Opinion Piece: “Monster,” queerbaiting and K-Pop through a wlw lens

     I am a relatively new K-Pop fan. It’s one of those things that my obsessive nature has latched onto over quarantine and it will not let go of. I love the brilliantly catchy pop music formulas, the impressive dances, the colors, concepts and culture. It’s all just candy to me. 

I am also a queer woman, and I can’t help but see how that impacts my interactions with girl groups especially. K-Pop girl groups are made up of impossibly gorgeous young women, they have the coolest fashion, seem to all be best friends with each other and most importantly, are immensely talented. I look at these meticulously trained and marketed idols and think, man, I can’t tell if I want to be her or be with her.  

This has led me to slowly realize how I, and many other LGBTQ+ K-Pop fans have come to read the mountain of content that the now-global industry throws at us through a queer lens. Before I even realized I was doing it, I knew who the gayest members of each group were and why. Moonbyul’s swagger and masculine sense of style must mean she’s gay. Ryujin’s short bob and tomboyish personality have to set her low on the Kinsey scale! I was reading stereotypes and hunches as truth, which is all in good fun at best and an invasive assumption at worst.  

This isn’t uncommon. The nature of a girl group breeds speculations of queerness like crazy. Members of K-Pop groups spend mostly each and every moment of their days together, living in dorms, promoting their music and having YouTube reality shows documenting them doing what are essentially cute date ideas every episode. It’s easy to see our favorite idols cooking together, doing pottery, goofing off in music video sets and, as a result, want to read into their relationships as being something more than friends, especially when we as queer people are starved for representation and would love to see it reflected in the media and culture we adore. 

If you go on YouTube you can watch hours of content dedicated to these queer readings of idol interactions. Just put in your favorite ship name, Jenlisa, MoonSun, MiChaeng and videos of “proof” of their relationship will pop up, boasting hundreds of thousands of views. Queer fans drool over the smallest interactions, a kiss on the cheek, a tap on the butt, put a couple cutesy clips together and boom, there’s no way your faves aren’t dating. 

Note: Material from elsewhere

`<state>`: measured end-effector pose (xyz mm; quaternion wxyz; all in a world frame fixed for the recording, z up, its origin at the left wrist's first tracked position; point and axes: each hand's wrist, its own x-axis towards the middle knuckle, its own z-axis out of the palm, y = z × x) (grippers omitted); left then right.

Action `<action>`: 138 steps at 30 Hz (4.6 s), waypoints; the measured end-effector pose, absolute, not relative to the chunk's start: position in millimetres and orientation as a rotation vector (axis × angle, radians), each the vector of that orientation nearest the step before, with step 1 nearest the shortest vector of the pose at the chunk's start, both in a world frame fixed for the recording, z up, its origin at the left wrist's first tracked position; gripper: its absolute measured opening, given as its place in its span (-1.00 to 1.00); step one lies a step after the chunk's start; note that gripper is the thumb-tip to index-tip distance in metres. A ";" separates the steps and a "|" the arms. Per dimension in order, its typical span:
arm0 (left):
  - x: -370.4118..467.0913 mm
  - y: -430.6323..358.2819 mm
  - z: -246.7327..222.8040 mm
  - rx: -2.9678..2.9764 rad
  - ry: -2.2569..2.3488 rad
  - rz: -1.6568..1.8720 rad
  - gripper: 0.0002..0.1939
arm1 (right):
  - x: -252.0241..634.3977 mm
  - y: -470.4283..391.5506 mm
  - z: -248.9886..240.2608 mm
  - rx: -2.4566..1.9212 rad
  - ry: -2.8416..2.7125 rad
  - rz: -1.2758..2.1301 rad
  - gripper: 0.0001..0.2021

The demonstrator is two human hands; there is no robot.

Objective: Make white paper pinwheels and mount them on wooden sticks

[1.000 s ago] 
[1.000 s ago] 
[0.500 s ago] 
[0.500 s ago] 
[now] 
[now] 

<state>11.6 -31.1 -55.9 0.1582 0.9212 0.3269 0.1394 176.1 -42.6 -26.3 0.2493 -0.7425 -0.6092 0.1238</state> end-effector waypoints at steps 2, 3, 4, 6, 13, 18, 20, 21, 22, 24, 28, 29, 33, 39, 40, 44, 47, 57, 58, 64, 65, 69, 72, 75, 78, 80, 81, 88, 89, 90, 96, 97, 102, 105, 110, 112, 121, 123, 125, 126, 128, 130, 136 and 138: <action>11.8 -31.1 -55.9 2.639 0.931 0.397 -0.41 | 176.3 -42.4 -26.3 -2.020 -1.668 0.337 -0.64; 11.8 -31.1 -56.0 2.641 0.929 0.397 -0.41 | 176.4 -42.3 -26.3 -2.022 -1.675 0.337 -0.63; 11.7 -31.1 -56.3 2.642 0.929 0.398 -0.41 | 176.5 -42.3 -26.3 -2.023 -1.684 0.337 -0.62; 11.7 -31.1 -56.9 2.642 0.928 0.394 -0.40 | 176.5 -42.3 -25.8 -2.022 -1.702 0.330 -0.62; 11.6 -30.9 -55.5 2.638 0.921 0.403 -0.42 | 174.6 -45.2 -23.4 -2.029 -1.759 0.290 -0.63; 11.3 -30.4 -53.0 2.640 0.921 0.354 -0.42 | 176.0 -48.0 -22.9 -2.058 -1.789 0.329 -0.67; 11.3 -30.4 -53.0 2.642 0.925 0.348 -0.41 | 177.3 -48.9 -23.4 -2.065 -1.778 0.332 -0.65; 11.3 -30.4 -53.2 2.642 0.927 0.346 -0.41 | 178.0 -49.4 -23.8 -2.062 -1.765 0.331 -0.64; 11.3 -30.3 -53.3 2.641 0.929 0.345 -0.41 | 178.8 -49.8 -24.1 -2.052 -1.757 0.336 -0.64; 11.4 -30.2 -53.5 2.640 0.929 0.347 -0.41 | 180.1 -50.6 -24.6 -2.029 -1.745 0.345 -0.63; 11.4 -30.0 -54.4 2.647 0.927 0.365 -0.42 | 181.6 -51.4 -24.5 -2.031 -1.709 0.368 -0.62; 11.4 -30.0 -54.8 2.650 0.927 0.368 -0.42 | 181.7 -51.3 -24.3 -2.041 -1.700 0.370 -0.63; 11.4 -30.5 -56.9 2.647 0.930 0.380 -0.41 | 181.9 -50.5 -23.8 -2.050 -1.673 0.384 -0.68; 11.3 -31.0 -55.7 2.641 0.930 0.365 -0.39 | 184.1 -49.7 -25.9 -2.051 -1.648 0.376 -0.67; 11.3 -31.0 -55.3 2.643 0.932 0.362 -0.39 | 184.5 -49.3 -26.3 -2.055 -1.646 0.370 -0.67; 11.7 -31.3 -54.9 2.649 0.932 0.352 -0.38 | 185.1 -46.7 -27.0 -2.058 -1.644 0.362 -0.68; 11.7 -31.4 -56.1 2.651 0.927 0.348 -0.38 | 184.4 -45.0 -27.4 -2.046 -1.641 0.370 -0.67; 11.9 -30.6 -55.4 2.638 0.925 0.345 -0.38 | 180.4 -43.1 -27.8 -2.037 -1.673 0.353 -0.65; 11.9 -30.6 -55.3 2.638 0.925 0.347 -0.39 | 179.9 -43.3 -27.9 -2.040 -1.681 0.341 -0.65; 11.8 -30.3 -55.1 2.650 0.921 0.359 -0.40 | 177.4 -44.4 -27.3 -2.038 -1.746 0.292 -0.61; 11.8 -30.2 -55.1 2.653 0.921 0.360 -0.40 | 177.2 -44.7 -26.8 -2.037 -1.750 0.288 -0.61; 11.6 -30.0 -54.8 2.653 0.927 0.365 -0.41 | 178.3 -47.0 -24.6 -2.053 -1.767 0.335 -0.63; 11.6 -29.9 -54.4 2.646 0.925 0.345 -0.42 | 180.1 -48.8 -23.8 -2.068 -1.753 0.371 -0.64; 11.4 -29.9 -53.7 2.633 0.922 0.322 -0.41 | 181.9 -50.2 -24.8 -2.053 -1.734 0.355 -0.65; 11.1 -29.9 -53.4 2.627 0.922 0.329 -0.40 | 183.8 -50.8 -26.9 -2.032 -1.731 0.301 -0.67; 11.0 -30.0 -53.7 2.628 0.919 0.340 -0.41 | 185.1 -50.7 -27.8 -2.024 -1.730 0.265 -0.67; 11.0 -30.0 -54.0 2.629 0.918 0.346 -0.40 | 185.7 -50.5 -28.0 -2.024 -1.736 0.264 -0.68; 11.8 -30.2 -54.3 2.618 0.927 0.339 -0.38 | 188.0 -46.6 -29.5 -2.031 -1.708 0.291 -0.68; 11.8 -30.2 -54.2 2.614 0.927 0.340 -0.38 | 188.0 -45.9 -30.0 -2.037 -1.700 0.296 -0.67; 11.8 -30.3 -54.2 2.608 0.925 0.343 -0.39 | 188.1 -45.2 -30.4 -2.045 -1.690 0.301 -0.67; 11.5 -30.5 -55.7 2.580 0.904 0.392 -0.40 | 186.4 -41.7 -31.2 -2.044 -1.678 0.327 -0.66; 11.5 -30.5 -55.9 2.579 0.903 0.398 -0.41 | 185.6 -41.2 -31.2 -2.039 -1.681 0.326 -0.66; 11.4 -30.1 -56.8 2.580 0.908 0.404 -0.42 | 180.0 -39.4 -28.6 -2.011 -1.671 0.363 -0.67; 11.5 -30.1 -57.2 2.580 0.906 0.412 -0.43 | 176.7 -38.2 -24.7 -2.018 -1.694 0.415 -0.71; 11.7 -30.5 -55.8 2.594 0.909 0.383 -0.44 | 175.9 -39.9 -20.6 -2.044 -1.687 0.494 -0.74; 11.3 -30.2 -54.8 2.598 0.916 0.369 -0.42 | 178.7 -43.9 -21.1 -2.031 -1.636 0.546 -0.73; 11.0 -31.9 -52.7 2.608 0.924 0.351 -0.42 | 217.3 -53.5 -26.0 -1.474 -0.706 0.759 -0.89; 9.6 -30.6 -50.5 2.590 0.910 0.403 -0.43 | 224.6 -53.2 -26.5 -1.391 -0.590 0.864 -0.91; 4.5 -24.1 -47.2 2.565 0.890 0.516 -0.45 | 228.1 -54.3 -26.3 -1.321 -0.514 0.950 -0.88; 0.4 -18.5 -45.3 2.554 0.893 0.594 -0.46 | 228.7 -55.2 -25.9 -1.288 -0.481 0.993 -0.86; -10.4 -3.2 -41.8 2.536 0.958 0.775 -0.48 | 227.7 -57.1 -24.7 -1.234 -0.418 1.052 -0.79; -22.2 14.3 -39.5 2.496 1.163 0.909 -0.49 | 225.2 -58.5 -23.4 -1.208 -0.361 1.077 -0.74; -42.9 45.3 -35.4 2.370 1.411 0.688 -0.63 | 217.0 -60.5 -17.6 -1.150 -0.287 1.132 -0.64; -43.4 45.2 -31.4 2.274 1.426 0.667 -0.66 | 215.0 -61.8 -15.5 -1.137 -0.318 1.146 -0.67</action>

I realize I sound a bit judgmental here, but as I mentioned, I’m not innocent of this. My favorite K-Pop group, Red Velvet, is notorious for having an avid fanbase for each of the imagined queer relationships between numerous pairings of its five members. Again, this is just a fun thing when it’s left to the queer fan corners of YouTube. We enjoy seeing queerness in the things and people we love; however, I’ve recently reconsidered how I feel about it after realizing that with Red Velvet specifically, I was being queerbaited. 

Queer people love saying that stuff is gay whether it is explicitly queer or not, and when I first saw the music video for “Monster” by Irene and Seulgi of Red Velvet (known by their ship name Seulrene) my queer heart was singing. A song about having a mysterious dark side? Gay. Long hair and red lips? Gay. Seulgi holding a gun!?! GAY. But hold up, the lingering glances, caresses, holding each other close and about to kiss but then the shot cuts away!!!! I was salivating. Seulrene was real! And of course it wasn’t, but it would take me months to think even remotely critically about it.  

Since I first saw it, I’ve shown the music video for “Monster” to my WLW friends, watched it in my spare time and even learned the choreography before I sat down TODAY to actually think about what it is. “Monster” is queerbaiting. The most basic Googleable definition of it is “a marketing technique for fiction and entertainment in which creators hint at, but then do not actually depict, same-sex romance or other LGBTQ+ representation.” Irene and Seulgi are not dating, they do not kiss, it’s not real, they are performers. It’s just an “artistic choice” by SM Entertainment. “Monster” is not the only example of this either; queerbaiting is rampant in K-Pop and I just happen to be most familiar with Red Velvet’s work. With Irene and Seulgi, we are being treated to some of Korean pops finest talent, but we are also being targeted and milked by one of the world’s biggest entertainment companies because of our want to be represented.  

I struggle with what to make of this, because I’m torn. I want to see these two women I adore “being queer” even if it isn’t real, because I, as a fan, am so invested in seeing it happen. Then, on the other hand, my brain knows it’s not real and knows I’m being duped by artistic directors, marketing gurus and even the idols themselves. It’s not fair to Red Velvet’s LGBTQ+ fans to do this. 

The way queer K-Pop fans yearn for their faves to get together, to come out, to be something they may not be is problematic, as these idols have a right to some level of privacy and should be free from having these assumptions thrust upon them. At the same time however, we should be allowed to enjoy this thing we love through a queer lens, as we are queer and are free to interpret the world in the way we wish it were. It is a complex and ongoing issue—one I don’t have the answer to. But what is not okay is the pandering to queer fans in the form of a lie or queerbaiting. This is not real representation; it is dishonest at best and malicious at worst.